__Work instruction__.
With the pictures excluded, reproduce all of the data exactly.

__Information provided__.
■ ■ ■ ■ ■ ■ ■
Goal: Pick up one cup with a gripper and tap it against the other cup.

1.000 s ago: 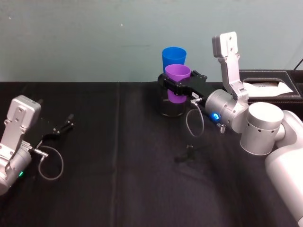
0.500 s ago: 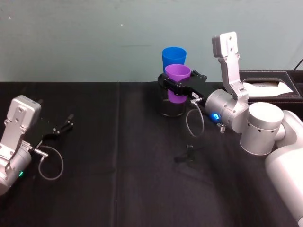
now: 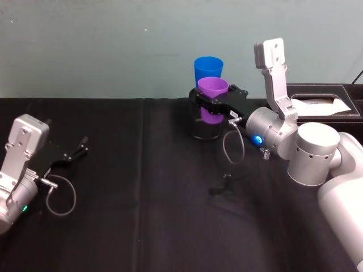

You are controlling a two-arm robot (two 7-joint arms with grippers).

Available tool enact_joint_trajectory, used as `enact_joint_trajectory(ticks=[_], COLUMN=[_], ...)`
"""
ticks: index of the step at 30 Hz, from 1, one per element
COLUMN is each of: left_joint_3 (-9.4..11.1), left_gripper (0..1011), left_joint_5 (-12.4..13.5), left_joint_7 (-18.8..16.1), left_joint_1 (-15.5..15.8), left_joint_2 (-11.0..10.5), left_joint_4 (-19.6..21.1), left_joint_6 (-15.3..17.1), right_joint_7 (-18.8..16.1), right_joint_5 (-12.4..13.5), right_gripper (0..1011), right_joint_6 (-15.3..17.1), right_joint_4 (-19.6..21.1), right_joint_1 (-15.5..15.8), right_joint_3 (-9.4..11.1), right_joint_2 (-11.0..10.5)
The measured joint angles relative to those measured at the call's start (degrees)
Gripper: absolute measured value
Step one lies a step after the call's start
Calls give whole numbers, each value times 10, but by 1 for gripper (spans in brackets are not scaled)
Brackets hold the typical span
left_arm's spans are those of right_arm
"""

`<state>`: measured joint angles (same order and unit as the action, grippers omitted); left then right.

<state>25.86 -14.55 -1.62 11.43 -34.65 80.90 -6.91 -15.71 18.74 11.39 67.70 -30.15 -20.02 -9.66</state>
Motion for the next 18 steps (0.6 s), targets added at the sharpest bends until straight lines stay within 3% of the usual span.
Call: enact_joint_trajectory(ticks=[18], left_joint_3=[0], left_gripper=[1000], left_joint_5=[0], left_joint_7=[0], left_joint_1=[0], left_joint_2=[0], left_joint_4=[0], left_joint_6=[0], right_joint_7=[0], right_joint_5=[0], right_gripper=[739], right_joint_6=[0], right_joint_4=[0], right_joint_1=[0], right_joint_3=[0], right_joint_2=[0])
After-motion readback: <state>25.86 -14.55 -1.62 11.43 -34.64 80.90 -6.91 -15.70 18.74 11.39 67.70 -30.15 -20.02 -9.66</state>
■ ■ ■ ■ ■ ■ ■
__Completed task__.
Goal: Pick up one cup with a gripper and tap it against the other cup.

1.000 s ago: 
0.500 s ago: 
now: 

You are controlling a two-arm robot (two 7-joint arms with grippers).

Available tool enact_joint_trajectory, used as `enact_joint_trajectory(ticks=[_], COLUMN=[_], ...)`
"""
ticks: index of the step at 30 Hz, from 1, one per element
COLUMN is each of: left_joint_3 (-9.4..11.1), left_gripper (0..1011), left_joint_5 (-12.4..13.5), left_joint_7 (-18.8..16.1), left_joint_1 (-15.5..15.8), left_joint_2 (-11.0..10.5), left_joint_4 (-19.6..21.1), left_joint_6 (-15.3..17.1), right_joint_7 (-18.8..16.1), right_joint_5 (-12.4..13.5), right_gripper (0..1011), right_joint_6 (-15.3..17.1), right_joint_4 (-19.6..21.1), right_joint_1 (-15.5..15.8), right_joint_3 (-9.4..11.1), right_joint_2 (-11.0..10.5)
The measured joint angles relative to those measured at the call's start (degrees)
Gripper: absolute measured value
Step one lies a step after the call's start
Calls give whole numbers, each value times 10, but by 1 for gripper (spans in brackets are not scaled)
Brackets hold the typical span
left_arm's spans are those of right_arm
"""

`<state>`: measured joint angles (same order and unit as the action, grippers omitted); left then right.

<state>25.86 -14.55 -1.62 11.43 -34.65 80.90 -6.91 -15.71 18.74 11.39 67.70 -30.15 -20.02 -9.66</state>
Motion for the next 18 steps (0.6 s), targets added at the sharpest bends until straight lines stay within 3% of the usual span.
Call: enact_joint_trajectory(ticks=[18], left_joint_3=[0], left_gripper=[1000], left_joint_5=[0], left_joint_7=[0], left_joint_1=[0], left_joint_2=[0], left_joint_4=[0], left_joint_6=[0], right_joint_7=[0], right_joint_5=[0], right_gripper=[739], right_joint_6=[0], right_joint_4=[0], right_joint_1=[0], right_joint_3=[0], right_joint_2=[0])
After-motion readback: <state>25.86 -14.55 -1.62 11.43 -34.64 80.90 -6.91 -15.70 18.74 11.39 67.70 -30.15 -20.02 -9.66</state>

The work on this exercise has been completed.